How to create Evaluation Pipeline?

To run a full pipeline , how do we build data for evaluation pipeline?
Does it need to different from training data & how many min number of documents are supposed to be added in evaluation?

Hi @Ana_Patricia ,

Could you let us know what kind of a Model/ ML Pacakge are you trying to Deploy / Evaluate ?

We do follow the 80/20 Rule for Training and Evaluating a Pipeline. From the whole dataset that we have received, we keep 80 % of it for Training and 20 % of it for Evaluation. However, You could keep a larger percentage of data as well for evaluation.

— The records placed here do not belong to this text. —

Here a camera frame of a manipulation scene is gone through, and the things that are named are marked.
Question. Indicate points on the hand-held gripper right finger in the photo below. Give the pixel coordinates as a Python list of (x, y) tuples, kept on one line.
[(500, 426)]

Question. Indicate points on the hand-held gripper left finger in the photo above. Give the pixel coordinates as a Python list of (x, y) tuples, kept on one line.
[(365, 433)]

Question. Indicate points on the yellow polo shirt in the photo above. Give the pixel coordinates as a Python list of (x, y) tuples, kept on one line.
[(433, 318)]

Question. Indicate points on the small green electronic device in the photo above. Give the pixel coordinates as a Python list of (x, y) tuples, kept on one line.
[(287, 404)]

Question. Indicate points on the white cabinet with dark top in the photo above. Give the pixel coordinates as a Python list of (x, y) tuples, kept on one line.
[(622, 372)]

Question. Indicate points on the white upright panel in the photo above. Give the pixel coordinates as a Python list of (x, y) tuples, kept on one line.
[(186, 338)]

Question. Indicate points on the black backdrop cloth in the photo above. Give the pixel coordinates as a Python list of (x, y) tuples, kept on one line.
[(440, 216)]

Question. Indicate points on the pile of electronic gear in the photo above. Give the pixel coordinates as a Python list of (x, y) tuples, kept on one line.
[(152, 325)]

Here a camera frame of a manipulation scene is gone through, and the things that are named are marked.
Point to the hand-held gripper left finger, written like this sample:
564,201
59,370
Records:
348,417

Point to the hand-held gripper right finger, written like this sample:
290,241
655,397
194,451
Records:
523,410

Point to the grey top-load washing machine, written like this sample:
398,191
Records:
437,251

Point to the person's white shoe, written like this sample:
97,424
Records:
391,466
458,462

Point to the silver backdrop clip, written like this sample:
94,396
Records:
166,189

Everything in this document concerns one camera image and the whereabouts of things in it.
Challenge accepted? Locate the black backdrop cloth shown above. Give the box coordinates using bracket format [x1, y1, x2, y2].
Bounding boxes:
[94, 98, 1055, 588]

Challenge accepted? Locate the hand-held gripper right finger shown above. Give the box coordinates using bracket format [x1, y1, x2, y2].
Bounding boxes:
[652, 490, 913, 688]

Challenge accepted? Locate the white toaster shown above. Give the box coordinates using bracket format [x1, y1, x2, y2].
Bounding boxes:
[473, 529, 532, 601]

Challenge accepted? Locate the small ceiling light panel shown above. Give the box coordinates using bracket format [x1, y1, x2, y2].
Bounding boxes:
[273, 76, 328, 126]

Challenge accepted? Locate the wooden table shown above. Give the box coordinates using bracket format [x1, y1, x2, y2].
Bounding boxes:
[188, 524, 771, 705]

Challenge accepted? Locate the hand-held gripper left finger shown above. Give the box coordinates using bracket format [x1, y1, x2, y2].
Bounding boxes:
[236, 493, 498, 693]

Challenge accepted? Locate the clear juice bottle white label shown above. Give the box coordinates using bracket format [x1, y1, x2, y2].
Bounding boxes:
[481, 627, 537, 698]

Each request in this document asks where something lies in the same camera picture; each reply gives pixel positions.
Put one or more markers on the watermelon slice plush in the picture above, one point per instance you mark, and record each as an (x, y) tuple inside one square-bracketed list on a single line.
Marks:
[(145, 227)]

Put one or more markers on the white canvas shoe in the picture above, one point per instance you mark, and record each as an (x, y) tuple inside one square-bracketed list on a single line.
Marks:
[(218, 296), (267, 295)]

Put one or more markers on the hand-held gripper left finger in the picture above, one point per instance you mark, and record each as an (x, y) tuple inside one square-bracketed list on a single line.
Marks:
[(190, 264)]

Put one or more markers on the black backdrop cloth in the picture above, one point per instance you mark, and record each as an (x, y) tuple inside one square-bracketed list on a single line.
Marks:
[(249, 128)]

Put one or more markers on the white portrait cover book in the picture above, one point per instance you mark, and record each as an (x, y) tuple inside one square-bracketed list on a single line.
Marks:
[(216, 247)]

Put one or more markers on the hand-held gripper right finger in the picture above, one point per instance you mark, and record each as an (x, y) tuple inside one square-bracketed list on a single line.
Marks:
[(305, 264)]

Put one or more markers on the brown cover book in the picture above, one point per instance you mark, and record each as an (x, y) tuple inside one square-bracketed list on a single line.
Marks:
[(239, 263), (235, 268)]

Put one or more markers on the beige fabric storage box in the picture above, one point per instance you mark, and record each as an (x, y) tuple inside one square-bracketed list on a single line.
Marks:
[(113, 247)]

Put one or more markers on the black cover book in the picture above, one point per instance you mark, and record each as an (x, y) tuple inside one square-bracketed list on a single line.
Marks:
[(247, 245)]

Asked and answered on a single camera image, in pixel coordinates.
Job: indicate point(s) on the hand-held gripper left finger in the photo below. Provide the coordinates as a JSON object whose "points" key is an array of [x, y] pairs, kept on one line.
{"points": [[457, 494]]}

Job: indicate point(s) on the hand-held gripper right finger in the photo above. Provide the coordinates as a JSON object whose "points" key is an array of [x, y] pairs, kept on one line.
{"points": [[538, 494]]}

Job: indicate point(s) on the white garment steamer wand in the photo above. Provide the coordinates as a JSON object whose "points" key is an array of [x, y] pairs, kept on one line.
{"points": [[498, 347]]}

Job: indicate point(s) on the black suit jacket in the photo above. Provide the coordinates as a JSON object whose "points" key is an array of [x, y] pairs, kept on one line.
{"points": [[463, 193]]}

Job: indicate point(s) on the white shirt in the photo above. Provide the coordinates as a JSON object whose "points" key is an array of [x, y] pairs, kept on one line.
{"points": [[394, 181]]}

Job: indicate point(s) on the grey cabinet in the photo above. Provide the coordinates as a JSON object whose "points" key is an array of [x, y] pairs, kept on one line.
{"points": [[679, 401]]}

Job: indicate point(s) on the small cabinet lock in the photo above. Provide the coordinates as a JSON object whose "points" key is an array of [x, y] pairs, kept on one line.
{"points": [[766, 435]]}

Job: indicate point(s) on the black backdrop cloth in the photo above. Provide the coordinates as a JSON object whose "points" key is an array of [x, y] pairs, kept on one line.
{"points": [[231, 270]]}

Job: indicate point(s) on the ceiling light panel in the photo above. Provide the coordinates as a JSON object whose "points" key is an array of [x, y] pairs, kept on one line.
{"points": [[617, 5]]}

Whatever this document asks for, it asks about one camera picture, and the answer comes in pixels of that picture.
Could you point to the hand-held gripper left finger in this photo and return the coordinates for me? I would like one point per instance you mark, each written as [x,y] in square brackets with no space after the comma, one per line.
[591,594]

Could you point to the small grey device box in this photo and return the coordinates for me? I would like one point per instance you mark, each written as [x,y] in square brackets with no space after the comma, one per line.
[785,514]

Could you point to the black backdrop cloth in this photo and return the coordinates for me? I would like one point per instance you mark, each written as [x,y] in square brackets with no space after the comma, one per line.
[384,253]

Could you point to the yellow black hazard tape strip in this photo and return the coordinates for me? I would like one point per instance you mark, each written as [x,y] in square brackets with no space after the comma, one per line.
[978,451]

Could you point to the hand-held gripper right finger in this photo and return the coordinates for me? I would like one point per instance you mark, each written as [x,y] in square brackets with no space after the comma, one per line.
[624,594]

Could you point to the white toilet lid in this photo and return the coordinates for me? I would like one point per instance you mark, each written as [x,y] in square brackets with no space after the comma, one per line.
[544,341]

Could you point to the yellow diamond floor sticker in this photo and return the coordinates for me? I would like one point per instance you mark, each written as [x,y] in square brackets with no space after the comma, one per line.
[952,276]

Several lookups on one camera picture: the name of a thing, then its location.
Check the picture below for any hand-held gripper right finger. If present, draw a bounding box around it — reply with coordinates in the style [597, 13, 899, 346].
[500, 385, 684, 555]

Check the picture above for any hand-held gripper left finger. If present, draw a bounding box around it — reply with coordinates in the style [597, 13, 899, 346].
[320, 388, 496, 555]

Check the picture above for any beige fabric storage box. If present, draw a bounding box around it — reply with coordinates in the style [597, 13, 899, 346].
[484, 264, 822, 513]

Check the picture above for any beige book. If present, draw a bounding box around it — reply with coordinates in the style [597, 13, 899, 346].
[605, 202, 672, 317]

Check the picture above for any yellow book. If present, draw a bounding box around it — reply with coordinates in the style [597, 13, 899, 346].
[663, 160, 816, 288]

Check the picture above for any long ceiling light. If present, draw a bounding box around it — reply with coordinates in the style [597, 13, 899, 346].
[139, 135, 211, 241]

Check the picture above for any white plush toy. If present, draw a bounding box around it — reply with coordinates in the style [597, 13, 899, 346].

Created a generic ML model for customer billing invoice . so you mean we dont need to import any separate set of data for evaluation manually will the pipeline take from the dataset imported for labelling ?
If not if I labelled 50 documents then should I create an other data set to evaluate with different set of documents other than that 50 labelled docs?
And what is the ideal Epohs value for this type

@Ana_Patricia ,

If Data Labelling was used, we will be able to mark the Data / batch set that we want as the Evaluation Dataset. Hence, Ignoring these data when the export folder is used for Training Pipeline.
Check the below Docs for more info :

so the batch which we mark as evaluation set should contain documents different from batch which we use as input for training?

@Ana_Patricia ,

Yes. That would be the ideal case. However, you could use also the same documents. Generally, a different set needs to be taken to understand the Model Accuracy.